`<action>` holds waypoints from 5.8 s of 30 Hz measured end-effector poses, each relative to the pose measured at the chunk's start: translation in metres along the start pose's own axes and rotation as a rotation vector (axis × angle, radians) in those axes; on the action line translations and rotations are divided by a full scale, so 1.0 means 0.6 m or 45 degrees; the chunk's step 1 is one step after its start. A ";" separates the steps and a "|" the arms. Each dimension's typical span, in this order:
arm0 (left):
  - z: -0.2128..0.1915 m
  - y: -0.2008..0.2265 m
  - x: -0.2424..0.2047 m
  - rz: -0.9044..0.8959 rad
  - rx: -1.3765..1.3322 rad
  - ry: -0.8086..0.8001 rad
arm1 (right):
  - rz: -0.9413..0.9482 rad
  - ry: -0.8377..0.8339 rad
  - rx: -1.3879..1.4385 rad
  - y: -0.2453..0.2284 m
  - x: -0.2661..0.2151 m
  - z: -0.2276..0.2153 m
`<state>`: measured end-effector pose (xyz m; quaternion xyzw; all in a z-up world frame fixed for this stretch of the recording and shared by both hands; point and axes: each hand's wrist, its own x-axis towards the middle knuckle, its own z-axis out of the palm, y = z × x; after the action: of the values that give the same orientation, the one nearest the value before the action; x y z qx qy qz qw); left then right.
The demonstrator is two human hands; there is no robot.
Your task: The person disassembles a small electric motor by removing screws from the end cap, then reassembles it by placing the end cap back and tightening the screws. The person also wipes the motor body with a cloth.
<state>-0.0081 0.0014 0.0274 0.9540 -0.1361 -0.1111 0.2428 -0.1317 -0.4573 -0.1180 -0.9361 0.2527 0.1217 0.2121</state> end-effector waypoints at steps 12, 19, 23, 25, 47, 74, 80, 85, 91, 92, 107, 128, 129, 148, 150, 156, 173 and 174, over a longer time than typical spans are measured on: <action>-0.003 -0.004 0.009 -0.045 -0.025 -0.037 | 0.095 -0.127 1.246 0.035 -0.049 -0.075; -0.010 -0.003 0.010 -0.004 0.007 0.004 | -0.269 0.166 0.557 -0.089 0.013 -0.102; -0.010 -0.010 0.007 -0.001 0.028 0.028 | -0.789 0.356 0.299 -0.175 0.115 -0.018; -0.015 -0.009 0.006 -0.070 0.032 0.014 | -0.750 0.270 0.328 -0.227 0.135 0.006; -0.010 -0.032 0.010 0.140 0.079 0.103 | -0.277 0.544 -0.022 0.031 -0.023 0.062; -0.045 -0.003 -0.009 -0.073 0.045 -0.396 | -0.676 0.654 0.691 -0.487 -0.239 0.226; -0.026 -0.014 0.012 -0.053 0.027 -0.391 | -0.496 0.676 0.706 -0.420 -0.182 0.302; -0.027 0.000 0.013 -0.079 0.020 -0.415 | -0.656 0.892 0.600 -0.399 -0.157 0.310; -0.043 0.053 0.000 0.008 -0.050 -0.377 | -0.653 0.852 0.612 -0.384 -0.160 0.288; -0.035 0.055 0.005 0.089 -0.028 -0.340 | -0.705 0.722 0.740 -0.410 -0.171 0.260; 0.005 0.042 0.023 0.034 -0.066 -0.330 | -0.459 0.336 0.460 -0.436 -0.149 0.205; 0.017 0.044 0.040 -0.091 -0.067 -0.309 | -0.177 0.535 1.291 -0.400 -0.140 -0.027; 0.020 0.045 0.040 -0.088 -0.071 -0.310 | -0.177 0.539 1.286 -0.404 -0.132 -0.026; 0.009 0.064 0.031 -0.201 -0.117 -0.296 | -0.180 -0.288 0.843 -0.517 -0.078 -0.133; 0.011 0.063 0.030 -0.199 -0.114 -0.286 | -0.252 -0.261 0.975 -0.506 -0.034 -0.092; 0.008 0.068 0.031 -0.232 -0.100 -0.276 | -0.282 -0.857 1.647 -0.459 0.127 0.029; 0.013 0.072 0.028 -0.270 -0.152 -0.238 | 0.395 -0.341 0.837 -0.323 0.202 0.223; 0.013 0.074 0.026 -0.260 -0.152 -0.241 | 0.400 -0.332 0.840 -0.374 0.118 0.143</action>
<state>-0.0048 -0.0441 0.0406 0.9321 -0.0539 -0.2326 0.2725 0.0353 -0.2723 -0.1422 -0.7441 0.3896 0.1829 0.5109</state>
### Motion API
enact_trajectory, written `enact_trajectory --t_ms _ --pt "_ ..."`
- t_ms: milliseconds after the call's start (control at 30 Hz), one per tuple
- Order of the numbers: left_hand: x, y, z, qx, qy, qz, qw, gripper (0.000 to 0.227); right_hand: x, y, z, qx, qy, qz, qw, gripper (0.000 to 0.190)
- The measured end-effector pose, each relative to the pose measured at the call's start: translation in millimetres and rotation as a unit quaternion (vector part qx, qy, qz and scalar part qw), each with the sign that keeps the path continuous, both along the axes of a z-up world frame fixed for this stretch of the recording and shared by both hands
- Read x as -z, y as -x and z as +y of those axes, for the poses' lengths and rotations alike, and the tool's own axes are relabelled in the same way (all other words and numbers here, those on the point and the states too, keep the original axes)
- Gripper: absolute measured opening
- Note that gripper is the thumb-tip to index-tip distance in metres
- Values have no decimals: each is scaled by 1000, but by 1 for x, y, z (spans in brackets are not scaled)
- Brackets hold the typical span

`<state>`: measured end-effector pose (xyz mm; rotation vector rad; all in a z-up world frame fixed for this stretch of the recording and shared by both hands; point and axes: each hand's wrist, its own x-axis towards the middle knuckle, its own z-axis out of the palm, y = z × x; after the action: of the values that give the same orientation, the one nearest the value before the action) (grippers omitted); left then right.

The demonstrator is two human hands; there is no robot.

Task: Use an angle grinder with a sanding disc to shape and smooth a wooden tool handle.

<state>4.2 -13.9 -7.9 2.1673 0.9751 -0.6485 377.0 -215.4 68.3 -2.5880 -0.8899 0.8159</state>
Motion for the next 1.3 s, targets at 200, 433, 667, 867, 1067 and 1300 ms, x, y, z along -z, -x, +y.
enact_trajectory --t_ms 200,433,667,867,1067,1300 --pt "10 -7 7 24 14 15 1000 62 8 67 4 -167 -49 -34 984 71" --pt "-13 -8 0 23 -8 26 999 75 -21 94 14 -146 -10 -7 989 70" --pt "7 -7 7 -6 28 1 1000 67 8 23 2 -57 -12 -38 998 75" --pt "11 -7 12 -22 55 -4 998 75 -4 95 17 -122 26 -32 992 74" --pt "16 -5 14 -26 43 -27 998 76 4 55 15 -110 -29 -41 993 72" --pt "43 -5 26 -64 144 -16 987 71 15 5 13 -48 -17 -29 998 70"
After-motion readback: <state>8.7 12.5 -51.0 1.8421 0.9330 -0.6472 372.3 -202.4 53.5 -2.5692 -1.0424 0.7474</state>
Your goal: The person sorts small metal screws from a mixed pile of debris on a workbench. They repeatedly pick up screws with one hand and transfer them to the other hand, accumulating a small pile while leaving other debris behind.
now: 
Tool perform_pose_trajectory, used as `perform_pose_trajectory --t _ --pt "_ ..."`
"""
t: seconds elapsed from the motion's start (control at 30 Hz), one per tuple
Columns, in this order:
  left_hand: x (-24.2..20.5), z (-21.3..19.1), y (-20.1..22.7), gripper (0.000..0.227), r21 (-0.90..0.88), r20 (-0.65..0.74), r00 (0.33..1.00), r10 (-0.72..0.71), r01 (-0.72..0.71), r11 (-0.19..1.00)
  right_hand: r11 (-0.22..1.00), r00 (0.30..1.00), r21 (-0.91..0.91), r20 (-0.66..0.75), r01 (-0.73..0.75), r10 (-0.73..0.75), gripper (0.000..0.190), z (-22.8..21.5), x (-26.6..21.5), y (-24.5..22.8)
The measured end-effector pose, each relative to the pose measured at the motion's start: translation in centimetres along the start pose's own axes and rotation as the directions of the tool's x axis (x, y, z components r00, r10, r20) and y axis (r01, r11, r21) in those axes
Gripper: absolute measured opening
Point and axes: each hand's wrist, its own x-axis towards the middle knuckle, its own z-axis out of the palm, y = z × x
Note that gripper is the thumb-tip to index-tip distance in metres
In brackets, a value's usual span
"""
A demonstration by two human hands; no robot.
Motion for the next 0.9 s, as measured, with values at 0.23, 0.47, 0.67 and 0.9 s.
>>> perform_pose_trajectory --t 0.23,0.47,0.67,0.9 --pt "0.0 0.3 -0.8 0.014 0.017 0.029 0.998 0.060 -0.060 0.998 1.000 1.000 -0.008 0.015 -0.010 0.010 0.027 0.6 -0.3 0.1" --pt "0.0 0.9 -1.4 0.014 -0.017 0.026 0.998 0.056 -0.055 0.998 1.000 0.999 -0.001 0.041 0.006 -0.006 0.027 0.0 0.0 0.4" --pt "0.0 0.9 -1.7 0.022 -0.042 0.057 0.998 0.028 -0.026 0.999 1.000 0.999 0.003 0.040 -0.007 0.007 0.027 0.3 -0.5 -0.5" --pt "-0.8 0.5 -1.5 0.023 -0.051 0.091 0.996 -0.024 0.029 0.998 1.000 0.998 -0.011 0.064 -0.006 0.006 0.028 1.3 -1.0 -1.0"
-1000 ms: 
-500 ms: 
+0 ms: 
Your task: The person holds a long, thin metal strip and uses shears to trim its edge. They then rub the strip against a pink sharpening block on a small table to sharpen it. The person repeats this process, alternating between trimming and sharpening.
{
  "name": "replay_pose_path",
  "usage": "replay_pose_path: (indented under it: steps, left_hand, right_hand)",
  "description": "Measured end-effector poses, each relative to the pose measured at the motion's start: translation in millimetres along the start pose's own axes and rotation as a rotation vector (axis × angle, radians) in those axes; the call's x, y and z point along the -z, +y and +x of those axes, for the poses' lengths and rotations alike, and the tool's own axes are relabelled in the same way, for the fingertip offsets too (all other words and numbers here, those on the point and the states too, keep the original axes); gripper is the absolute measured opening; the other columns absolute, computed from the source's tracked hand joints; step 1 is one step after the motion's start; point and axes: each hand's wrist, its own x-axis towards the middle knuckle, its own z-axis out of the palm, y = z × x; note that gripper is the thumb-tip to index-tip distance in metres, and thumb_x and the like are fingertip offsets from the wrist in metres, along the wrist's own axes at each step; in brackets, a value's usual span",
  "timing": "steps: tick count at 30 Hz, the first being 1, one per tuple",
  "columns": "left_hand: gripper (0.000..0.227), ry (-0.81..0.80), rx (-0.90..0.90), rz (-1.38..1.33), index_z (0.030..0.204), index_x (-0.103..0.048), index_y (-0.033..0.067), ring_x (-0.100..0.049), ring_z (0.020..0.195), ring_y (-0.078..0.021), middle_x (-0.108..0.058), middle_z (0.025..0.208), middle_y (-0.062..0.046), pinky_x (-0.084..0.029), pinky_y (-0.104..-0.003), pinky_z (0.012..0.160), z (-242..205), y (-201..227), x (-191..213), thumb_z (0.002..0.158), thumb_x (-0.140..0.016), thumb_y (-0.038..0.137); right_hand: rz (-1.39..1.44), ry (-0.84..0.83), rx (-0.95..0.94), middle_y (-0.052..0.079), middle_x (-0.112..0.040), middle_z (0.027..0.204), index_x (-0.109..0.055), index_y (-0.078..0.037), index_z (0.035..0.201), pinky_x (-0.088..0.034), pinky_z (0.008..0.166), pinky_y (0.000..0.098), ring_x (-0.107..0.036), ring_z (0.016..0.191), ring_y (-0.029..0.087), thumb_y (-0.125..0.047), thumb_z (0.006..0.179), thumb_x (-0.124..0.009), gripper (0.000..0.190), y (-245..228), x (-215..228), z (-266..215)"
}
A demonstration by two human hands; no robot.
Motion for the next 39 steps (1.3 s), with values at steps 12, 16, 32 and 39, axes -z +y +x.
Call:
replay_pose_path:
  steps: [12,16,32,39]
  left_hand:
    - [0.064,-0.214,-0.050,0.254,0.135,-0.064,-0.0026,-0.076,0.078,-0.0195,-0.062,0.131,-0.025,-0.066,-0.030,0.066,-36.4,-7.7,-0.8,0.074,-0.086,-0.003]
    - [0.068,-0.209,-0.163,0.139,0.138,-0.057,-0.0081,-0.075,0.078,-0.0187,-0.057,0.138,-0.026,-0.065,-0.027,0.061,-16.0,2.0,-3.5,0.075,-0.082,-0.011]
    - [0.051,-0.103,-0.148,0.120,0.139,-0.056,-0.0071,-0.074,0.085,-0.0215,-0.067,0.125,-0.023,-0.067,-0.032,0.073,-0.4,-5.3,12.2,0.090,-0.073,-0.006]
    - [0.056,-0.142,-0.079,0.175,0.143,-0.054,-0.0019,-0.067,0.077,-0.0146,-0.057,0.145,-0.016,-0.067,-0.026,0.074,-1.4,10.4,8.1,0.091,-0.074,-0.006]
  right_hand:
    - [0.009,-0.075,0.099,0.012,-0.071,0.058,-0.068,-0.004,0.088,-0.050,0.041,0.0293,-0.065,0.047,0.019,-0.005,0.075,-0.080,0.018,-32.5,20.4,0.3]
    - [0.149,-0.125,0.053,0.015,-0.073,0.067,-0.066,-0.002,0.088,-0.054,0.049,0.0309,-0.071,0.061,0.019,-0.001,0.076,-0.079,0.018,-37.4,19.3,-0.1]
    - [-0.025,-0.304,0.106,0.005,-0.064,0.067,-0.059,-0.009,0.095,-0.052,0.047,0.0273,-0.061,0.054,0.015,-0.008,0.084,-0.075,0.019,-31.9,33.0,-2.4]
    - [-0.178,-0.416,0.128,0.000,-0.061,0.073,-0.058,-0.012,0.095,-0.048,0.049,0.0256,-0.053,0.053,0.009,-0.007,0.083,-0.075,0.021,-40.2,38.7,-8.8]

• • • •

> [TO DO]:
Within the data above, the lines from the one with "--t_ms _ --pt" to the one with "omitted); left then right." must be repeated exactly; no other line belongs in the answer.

> [SOLUTION TO THIS PROBLEM]:
enact_trajectory, written `enact_trajectory --t_ms _ --pt "_ ..."`
- t_ms: milliseconds after the call's start (control at 30 Hz), one per tuple
- Order of the numbers: left_hand: x, y, z, qx, qy, qz, qw, gripper (0.000 to 0.227); right_hand: x, y, z, qx, qy, qz, qw, gripper (0.000 to 0.190)
- The measured end-effector pose, each relative to the pose measured at the call's start: translation in millimetres and rotation as a unit quaternion (vector part qx, qy, qz and scalar part qw), each with the sign that keeps the path continuous, both along the axes of a z-up world frame fixed for this stretch of the recording and shared by both hands
- Read x as -z, y as -x and z as +y of those axes, for the poses' lengths and rotations alike, and the tool's own axes are relabelled in the same way (all other words and numbers here, those on the point and the states too, keep the original axes)
- Gripper: absolute measured opening
- Note that gripper is the thumb-tip to index-tip distance in metres
- Values have no decimals: each is scaled by 1000, but by 1 for x, y, z (spans in brackets are not scaled)
- Brackets hold the typical span

`<state>`: measured end-effector pose (xyz mm; rotation vector rad; all in a z-up world frame fixed for this stretch of the recording and shared by both hands; point and axes: each hand's wrist, its own x-axis towards the middle knuckle, its own z-axis out of the palm, y = z × x; after the action: of the values that give the same orientation, the one nearest the value before the action) (grippers omitted); left then right.

The output is complete as shown.